Daily Briefing: Thurs.

Thu, Sep 10 2009 at 8:55 AM EST

EMERGING MARKET: The likelihood of a White House farmers market seems to be growing. Green thumbs have been flying across keyboards and cell phones since President Obama first planted the seed in the public's mind a few weeks ago, mentioning that he and First Lady Michelle Obama have been considering opening a farmers market near the White House. A nonprofit group called Fresh Farm Markets — which is working with the Obamas, according to city officials — has filed an application to close Vermont Avenue north of the White House on Thursday afternoons through Oct. 29, and Obama chef/garden consultant Sam Kass has appeared at public meetings to support the proposal.
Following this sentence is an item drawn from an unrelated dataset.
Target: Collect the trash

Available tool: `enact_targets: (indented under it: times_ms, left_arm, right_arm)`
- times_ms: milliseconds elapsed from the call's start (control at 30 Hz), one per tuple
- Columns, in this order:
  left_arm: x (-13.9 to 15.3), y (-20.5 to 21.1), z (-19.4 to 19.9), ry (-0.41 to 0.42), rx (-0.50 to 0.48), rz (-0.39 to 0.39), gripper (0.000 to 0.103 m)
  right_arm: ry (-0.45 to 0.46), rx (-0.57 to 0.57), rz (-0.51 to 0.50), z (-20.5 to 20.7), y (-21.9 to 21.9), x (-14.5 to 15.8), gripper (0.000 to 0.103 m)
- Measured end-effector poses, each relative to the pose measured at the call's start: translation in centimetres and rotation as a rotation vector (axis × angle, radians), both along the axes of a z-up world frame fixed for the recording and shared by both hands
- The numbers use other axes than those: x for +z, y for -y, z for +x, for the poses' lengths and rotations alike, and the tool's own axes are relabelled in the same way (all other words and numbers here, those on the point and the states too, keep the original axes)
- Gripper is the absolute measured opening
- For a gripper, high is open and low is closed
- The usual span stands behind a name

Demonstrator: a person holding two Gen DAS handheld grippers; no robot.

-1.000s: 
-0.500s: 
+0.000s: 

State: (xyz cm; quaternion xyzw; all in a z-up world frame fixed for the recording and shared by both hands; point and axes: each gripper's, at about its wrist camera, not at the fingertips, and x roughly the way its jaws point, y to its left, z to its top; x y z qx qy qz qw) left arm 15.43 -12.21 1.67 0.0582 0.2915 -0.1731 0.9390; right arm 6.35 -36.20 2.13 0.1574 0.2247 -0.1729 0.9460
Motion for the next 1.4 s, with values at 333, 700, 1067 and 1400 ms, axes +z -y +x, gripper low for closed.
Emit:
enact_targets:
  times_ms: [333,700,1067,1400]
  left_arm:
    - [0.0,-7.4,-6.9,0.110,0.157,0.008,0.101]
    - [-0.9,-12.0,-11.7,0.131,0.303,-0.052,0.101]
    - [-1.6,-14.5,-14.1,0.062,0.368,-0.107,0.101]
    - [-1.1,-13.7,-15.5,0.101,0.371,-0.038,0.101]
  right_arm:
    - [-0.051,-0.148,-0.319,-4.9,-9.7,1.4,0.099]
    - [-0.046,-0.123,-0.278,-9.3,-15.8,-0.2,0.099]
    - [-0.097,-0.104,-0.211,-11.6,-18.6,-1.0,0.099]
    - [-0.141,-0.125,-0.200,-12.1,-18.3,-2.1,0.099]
While Michelle Obama has become a home-gardening hero around the country for her White House vegetable garden, and has made improving national nutrition her top issue, she and other White House officials are denying that she's behind the farmers market. (Sources: Washington Post, Guardian, DCist)
 
HEALTH CARE AND CLIMATE CARE: "If the health care bill fails, the climate change bill will fail, too." That's according to Sen. Joseph Lieberman, who spoke at the Climate Change, Energy and National Security conference in Washington on Wednesday, hours before President Obama addressed Congress about health-care reform. Lieberman said that if the health-care fight damages Obama's already threadbare relationship with Republicans, there's little hope for the climate bill, which is the next major piece of legislation on deck after health-care reform. He named coal as the main source of partisan problems over climate change, and stressed the importance of aisle-crossing compromises on health care so the Senate's climate debate can begin with a spirit of cooperation. (Source: New Scientist)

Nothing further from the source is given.